HPE 3PAR Inform OS 3.3.1 Storage Snapshot Bug

Availability for the Always-On Enterprise

HPE 3PAR Inform OS 3.3.1 Storage Snapshot Bug

Veeam Logoby david.buchanan » Tue Sep 12, 2017 10:51 pm

Hi All,

Just posting this to make everyone aware that there is a bug in the current Inform OS 3.3.1 in which processes on the 3PAR will get stuck/frozen during a snapshot removal and cause the system to Panic.

This isn't specifically a Veeam issue, the bug can happen when any system tries to remove a snapshot.

Simply posting this here to make people aware of the issue in case they are looking at updating to 3.3.1. The issue does not effect versions prior to 3.3.1.

Currently there is a fix in the works but no ETA on when it will be released. The current work around is to switch back to hotadd backups.

Thanks,
David.
david.buchanan
Enthusiast
 
Posts: 41
Liked: 8 times
Joined: Tue Jun 02, 2015 12:44 am
Full Name: David

Re: HPE 3PAR Inform OS 3.3.1 Storage Snapshot Bug

Veeam Logoby foggy » Thu Sep 14, 2017 4:33 pm

Hi David, thanks for sharing. I would like to add though that this is not a 100% reproducible issue, since we have 3.3.1.215 (GA) deployed in our lab and do not see such behavior. So there should be some specific circumstances in which the issue shows up.
foggy
Veeam Software
 
Posts: 15094
Liked: 1111 times
Joined: Mon Jul 11, 2011 10:22 am
Full Name: Alexander Fogelson

Re: HPE 3PAR Inform OS 3.3.1 Storage Snapshot Bug

Veeam Logoby david.buchanan » Thu Sep 14, 2017 10:43 pm 1 person likes this post

Hi Foggy,

Yes, you are correct. We were running storage snapshots for 3 weeks without issue before this popped up.
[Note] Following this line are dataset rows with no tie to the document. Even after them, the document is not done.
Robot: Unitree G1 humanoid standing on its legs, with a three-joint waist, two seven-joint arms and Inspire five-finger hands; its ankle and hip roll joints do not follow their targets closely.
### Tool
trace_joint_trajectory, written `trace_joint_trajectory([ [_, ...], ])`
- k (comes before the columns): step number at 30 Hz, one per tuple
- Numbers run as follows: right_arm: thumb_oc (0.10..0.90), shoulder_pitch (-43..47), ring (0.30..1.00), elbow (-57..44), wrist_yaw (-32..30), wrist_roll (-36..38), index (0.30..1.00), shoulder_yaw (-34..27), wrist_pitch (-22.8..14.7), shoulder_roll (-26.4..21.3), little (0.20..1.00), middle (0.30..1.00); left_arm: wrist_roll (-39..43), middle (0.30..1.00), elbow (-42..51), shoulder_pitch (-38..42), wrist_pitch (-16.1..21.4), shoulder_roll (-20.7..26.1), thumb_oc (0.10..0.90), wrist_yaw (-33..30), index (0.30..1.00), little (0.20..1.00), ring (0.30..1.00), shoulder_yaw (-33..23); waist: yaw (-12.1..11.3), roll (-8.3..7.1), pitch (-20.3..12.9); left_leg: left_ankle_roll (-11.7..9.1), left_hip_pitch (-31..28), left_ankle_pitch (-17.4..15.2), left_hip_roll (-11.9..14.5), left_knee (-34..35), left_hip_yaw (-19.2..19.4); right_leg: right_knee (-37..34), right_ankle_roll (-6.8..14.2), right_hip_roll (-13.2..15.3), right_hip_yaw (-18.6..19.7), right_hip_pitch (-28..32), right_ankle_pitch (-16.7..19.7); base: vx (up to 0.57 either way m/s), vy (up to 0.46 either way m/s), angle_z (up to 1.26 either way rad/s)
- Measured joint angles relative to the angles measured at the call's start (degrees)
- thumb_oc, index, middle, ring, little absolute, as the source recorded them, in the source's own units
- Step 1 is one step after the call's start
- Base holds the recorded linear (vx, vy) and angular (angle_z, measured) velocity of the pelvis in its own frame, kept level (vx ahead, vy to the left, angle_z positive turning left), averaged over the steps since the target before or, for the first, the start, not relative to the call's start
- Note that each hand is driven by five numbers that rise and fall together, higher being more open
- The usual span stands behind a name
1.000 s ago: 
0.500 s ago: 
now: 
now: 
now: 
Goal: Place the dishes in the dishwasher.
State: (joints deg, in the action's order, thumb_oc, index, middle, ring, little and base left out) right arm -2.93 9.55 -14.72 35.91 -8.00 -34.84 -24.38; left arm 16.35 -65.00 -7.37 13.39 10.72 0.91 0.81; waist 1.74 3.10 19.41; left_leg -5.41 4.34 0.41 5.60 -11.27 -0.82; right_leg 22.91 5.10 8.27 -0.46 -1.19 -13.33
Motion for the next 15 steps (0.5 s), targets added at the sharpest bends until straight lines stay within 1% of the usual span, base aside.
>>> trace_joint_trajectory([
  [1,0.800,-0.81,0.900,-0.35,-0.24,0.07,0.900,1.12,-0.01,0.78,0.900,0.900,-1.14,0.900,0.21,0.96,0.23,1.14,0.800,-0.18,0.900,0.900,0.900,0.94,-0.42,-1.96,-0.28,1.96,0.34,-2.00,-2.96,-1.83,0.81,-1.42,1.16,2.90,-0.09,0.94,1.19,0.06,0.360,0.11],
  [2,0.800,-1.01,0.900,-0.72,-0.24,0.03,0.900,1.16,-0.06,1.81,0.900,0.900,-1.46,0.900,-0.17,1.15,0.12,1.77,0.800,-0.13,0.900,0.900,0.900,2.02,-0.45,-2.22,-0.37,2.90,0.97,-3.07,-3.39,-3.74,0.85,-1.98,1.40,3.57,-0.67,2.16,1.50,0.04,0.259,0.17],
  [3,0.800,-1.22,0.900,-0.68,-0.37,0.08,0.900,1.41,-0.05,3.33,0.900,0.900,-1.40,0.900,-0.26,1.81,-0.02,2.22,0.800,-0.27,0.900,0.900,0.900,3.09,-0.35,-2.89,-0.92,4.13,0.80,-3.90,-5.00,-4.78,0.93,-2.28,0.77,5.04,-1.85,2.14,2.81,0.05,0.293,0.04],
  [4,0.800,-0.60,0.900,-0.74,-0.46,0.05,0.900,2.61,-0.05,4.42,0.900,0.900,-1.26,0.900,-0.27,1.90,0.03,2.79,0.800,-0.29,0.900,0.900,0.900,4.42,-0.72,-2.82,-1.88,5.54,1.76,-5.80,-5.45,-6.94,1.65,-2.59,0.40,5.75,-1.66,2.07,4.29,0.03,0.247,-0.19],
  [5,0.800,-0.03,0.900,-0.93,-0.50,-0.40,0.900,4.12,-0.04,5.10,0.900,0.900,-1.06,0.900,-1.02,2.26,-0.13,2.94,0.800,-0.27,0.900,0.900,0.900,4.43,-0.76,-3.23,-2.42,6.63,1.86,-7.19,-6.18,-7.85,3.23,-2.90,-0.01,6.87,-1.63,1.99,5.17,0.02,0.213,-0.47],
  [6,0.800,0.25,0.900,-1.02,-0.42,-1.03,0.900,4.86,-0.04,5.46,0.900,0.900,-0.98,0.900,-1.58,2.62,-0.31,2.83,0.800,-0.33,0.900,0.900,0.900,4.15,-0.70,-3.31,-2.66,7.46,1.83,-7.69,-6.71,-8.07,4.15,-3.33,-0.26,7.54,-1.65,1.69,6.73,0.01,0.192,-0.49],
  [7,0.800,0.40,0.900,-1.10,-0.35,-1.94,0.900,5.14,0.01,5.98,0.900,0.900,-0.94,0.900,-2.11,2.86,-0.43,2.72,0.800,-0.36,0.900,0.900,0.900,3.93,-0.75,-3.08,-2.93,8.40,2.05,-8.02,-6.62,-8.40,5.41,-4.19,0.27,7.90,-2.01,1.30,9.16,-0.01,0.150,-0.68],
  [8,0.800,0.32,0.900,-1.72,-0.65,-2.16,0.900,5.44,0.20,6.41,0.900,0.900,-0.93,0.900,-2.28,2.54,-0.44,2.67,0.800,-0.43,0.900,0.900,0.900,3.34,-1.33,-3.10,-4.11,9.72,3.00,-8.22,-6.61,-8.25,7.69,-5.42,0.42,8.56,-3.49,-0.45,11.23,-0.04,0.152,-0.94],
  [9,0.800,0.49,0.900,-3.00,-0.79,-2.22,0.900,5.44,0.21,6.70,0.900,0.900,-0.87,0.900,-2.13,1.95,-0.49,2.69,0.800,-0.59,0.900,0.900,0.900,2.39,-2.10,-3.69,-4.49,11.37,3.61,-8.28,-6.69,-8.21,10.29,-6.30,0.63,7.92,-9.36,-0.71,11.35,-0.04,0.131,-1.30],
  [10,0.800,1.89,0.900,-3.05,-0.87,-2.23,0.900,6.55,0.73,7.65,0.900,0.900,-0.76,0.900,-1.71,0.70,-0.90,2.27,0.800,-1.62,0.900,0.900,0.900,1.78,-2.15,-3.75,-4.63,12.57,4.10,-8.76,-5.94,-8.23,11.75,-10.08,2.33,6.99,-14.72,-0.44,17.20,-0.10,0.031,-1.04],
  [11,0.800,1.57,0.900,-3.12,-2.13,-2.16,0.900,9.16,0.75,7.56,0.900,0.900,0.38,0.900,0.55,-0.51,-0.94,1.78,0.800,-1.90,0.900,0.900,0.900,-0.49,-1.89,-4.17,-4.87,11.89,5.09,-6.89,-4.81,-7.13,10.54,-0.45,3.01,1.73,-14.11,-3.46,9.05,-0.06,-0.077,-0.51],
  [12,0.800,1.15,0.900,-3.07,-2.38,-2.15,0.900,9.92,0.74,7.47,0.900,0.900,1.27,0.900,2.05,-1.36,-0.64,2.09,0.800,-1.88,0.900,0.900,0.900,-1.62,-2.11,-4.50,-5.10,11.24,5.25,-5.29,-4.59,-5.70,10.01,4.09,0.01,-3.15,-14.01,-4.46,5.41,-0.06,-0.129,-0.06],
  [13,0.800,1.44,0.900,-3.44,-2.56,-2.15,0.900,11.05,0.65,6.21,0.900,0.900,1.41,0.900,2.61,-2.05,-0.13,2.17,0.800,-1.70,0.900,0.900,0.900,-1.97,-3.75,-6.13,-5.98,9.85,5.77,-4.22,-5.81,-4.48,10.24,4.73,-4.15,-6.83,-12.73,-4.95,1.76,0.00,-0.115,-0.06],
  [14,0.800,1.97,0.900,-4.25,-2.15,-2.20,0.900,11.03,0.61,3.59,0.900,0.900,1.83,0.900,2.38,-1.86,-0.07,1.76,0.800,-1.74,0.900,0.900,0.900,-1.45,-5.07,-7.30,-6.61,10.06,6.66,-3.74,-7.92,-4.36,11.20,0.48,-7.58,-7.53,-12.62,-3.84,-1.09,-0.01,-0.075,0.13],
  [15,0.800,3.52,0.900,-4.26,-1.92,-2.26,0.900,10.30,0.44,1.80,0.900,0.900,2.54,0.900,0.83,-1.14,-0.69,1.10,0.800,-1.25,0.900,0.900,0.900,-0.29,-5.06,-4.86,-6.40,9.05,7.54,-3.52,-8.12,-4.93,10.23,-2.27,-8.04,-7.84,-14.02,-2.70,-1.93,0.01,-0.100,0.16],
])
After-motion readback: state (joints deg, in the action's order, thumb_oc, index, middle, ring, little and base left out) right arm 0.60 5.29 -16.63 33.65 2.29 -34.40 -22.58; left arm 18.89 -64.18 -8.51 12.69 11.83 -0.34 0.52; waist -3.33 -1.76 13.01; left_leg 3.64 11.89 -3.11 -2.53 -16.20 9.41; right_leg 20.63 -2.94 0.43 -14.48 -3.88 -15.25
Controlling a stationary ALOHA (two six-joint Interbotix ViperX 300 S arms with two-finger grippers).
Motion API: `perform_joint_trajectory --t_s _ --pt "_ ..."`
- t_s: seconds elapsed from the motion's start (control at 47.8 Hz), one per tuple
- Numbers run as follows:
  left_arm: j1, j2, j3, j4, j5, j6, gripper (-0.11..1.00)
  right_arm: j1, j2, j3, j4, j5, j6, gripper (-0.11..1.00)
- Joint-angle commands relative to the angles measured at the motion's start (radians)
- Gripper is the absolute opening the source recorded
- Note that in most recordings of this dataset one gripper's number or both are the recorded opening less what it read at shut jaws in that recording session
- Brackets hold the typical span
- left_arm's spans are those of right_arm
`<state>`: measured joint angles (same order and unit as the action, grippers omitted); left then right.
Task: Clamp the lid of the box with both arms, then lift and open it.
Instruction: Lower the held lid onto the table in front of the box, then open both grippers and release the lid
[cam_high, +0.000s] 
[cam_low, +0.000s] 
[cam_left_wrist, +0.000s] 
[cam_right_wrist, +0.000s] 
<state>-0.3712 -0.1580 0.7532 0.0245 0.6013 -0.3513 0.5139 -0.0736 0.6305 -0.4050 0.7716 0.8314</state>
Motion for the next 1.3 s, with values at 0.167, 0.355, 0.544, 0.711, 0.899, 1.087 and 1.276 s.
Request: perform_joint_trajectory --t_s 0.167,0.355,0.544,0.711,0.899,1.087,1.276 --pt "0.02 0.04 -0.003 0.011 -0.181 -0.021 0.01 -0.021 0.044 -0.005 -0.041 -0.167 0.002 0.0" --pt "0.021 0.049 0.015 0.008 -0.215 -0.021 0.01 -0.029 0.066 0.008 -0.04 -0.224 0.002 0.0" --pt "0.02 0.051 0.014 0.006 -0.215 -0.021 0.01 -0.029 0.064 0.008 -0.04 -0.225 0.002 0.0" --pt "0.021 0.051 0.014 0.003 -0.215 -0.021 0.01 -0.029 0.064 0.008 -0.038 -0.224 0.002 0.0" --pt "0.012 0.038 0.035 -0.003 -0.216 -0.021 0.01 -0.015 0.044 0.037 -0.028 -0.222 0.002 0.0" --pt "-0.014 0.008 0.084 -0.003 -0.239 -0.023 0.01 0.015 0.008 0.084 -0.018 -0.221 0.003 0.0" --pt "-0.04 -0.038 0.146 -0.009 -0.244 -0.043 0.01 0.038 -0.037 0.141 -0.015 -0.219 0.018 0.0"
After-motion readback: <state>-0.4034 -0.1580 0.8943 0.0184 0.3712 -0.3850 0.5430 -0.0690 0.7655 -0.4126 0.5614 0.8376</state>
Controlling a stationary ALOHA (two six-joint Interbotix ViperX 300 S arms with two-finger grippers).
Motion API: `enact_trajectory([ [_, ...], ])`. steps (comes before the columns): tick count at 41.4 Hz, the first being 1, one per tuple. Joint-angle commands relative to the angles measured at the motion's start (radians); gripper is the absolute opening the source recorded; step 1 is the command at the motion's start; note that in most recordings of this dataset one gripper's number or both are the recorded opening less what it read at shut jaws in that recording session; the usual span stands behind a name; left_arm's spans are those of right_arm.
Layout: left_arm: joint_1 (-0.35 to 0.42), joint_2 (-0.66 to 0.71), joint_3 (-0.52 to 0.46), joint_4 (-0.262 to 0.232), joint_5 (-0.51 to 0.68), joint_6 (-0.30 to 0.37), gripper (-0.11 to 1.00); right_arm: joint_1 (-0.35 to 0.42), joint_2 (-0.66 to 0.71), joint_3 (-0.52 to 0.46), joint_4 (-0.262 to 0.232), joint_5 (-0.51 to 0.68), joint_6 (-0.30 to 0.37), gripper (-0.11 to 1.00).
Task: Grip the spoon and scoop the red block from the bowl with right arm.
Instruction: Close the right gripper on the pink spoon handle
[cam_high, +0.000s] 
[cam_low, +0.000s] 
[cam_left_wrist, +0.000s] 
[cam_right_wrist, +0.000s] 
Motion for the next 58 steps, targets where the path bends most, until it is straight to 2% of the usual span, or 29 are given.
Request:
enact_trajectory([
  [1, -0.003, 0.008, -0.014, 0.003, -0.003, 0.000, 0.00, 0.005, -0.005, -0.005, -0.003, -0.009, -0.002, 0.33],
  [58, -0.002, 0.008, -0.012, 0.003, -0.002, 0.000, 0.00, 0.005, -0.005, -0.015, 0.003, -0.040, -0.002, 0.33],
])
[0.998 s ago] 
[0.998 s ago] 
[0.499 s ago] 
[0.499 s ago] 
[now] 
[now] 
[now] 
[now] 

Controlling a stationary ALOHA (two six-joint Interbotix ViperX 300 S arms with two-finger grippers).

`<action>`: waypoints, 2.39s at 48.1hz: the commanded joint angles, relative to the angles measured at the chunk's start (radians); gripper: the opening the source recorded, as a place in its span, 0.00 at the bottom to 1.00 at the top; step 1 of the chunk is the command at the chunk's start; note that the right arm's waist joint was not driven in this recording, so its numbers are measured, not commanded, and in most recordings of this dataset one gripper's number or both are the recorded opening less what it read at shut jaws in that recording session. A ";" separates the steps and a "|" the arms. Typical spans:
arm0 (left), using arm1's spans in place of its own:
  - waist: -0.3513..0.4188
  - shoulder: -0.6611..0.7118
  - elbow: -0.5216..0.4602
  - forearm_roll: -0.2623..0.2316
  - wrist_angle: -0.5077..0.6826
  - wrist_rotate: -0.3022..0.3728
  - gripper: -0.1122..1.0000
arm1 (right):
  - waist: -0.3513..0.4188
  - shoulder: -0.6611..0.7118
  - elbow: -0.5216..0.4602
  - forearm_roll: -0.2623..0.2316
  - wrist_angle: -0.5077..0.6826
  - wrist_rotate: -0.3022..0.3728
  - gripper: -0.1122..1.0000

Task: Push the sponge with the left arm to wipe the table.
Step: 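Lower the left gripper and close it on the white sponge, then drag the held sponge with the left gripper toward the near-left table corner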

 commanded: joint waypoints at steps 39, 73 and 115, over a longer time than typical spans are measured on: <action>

I'm waiting on additional details from HPE but as I understand it there are 3 bugs they are aware of.

Two are resolved by P7 and P11 and the 3rd which hit us is resolved by P12 which is not out of QA as of this post.

Below is what HPE outlined to us in our ticket with them:

The System manager (sysmgr) process is one of the main Kernel process running on our Inserv and is running on the master node. We only allow one system manager process to be run once on the master node.
There are couple of child processes attached to the sysmgr process, for example the pdscrubber process responsible for chunklets relocation (servicemag process) or the tpdtcl process responsible to run cli commands on the Inserv.

When sysmgr became unresponsive and no specific tasks or processes are run on the Inserv (i.e no tuning or servicemag process running) or no pending IOCTL block are pending between the controller nodes it is usually safe to restart the system manager process.

Cause : Automation (Veeam) to incorrectly issue snapshot delete requests out of order and attempt to delete RO snaps (normally hidden), this causes the two snaps to be merged from an exceptions table point of view, but this can't be done because one the snaps is stuck in the "pending delete" and results in multiple node panic's
The snapshot removal process has been enhanced so as not to allow out of order snapshot removal with pending delete and is available in the upcoming 3.3.1.MU1 with Patch 12 CURRENTLY patch 12 is NOT available, but is currently undergoing Software QA testing and is expected to be available soon. (subject to change) (Update from LAB)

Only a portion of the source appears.